TASK PROMPT = Each line below should be reproduced without any alteration.

SOURCE MATERIAL =
========================
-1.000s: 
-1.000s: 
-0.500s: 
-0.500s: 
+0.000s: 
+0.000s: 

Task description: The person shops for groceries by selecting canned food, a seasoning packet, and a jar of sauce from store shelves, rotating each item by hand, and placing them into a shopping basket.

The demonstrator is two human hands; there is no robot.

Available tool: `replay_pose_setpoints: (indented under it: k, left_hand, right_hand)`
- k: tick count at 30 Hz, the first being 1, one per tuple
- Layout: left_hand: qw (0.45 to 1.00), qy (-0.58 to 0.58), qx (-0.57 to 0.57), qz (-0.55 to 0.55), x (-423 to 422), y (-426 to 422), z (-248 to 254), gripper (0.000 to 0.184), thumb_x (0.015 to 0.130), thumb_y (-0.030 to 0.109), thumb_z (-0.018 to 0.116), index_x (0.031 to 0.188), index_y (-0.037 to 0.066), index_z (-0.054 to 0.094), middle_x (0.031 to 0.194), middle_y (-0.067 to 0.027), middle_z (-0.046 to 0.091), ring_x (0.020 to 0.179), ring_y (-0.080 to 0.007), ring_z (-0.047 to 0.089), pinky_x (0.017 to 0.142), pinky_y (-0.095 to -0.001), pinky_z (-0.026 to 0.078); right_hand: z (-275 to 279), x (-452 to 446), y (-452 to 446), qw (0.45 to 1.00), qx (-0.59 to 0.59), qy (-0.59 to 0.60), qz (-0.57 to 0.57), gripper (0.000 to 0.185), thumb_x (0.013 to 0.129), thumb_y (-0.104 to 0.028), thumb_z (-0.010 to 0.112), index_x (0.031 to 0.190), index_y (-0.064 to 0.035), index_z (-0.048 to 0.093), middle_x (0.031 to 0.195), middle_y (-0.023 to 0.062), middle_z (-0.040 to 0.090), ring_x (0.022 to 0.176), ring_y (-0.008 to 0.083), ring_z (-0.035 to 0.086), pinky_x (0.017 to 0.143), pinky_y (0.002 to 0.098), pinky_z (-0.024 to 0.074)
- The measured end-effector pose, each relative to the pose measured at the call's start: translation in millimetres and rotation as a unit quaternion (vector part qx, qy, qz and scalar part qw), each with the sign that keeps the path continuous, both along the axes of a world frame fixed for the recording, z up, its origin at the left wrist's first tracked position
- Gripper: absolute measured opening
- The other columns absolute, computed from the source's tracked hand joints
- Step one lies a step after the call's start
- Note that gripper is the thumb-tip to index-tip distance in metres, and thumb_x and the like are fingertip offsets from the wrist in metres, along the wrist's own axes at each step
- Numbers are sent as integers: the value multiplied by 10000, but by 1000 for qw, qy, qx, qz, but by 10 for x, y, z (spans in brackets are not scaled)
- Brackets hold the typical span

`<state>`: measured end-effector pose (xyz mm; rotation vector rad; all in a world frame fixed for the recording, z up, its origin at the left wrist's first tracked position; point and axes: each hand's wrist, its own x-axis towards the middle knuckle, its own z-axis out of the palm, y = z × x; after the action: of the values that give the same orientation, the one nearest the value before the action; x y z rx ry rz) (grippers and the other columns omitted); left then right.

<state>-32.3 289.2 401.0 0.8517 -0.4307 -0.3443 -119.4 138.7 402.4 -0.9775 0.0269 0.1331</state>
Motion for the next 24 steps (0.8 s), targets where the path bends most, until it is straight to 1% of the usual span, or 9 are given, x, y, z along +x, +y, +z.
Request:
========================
EXPECTED ANSWER =
-1.000s: 
-1.000s: 
-0.500s: 
-0.500s: 
+0.000s: 
+0.000s: 

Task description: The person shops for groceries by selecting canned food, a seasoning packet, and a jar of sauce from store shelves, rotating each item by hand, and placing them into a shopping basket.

The demonstrator is two human hands; there is no robot.

Available tool: `replay_pose_setpoints: (indented under it: k, left_hand, right_hand)`
- k: tick count at 30 Hz, the first being 1, one per tuple
- Layout: left_hand: qw (0.45 to 1.00), qy (-0.58 to 0.58), qx (-0.57 to 0.57), qz (-0.55 to 0.55), x (-423 to 422), y (-426 to 422), z (-248 to 254), gripper (0.000 to 0.184), thumb_x (0.015 to 0.130), thumb_y (-0.030 to 0.109), thumb_z (-0.018 to 0.116), index_x (0.031 to 0.188), index_y (-0.037 to 0.066), index_z (-0.054 to 0.094), middle_x (0.031 to 0.194), middle_y (-0.067 to 0.027), middle_z (-0.046 to 0.091), ring_x (0.020 to 0.179), ring_y (-0.080 to 0.007), ring_z (-0.047 to 0.089), pinky_x (0.017 to 0.142), pinky_y (-0.095 to -0.001), pinky_z (-0.026 to 0.078); right_hand: z (-275 to 279), x (-452 to 446), y (-452 to 446), qw (0.45 to 1.00), qx (-0.59 to 0.59), qy (-0.59 to 0.60), qz (-0.57 to 0.57), gripper (0.000 to 0.185), thumb_x (0.013 to 0.129), thumb_y (-0.104 to 0.028), thumb_z (-0.010 to 0.112), index_x (0.031 to 0.190), index_y (-0.064 to 0.035), index_z (-0.048 to 0.093), middle_x (0.031 to 0.195), middle_y (-0.023 to 0.062), middle_z (-0.040 to 0.090), ring_x (0.022 to 0.176), ring_y (-0.008 to 0.083), ring_z (-0.035 to 0.086), pinky_x (0.017 to 0.143), pinky_y (0.002 to 0.098), pinky_z (-0.024 to 0.074)
- The measured end-effector pose, each relative to the pose measured at the call's start: translation in millimetres and rotation as a unit quaternion (vector part qx, qy, qz and scalar part qw), each with the sign that keeps the path continuous, both along the axes of a world frame fixed for the recording, z up, its origin at the left wrist's first tracked position
- Gripper: absolute measured opening
- The other columns absolute, computed from the source's tracked hand joints
- Step one lies a step after the call's start
- Note that gripper is the thumb-tip to index-tip distance in metres, and thumb_x and the like are fingertip offsets from the wrist in metres, along the wrist's own axes at each step
- Numbers are sent as integers: the value multiplied by 10000, but by 1000 for qw, qy, qx, qz, but by 10 for x, y, z (spans in brackets are not scaled)
- Brackets hold the typical span

`<state>`: measured end-effector pose (xyz mm; rotation vector rad; all in a world frame fixed for the recording, z up, its origin at the left wrist's first tracked position; point and axes: each hand's wrist, its own x-axis towards the middle knuckle, its own z-axis out of the palm, y = z × x; after the action: of the values that give the same orientation, the one nearest the value before the action; x y z rx ry rz) (grippers and the other columns omitted); left then right.

<state>-32.3 289.2 401.0 0.8517 -0.4307 -0.3443 -119.4 138.7 402.4 -0.9775 0.0269 0.1331</state>
Motion for the next 24 steps (0.8 s), targets where the path bends most, until it is straight to 1% of the usual span, or 9 are given, x, y, z along +x, +y, +z.
Request:

What came before is the finished answer.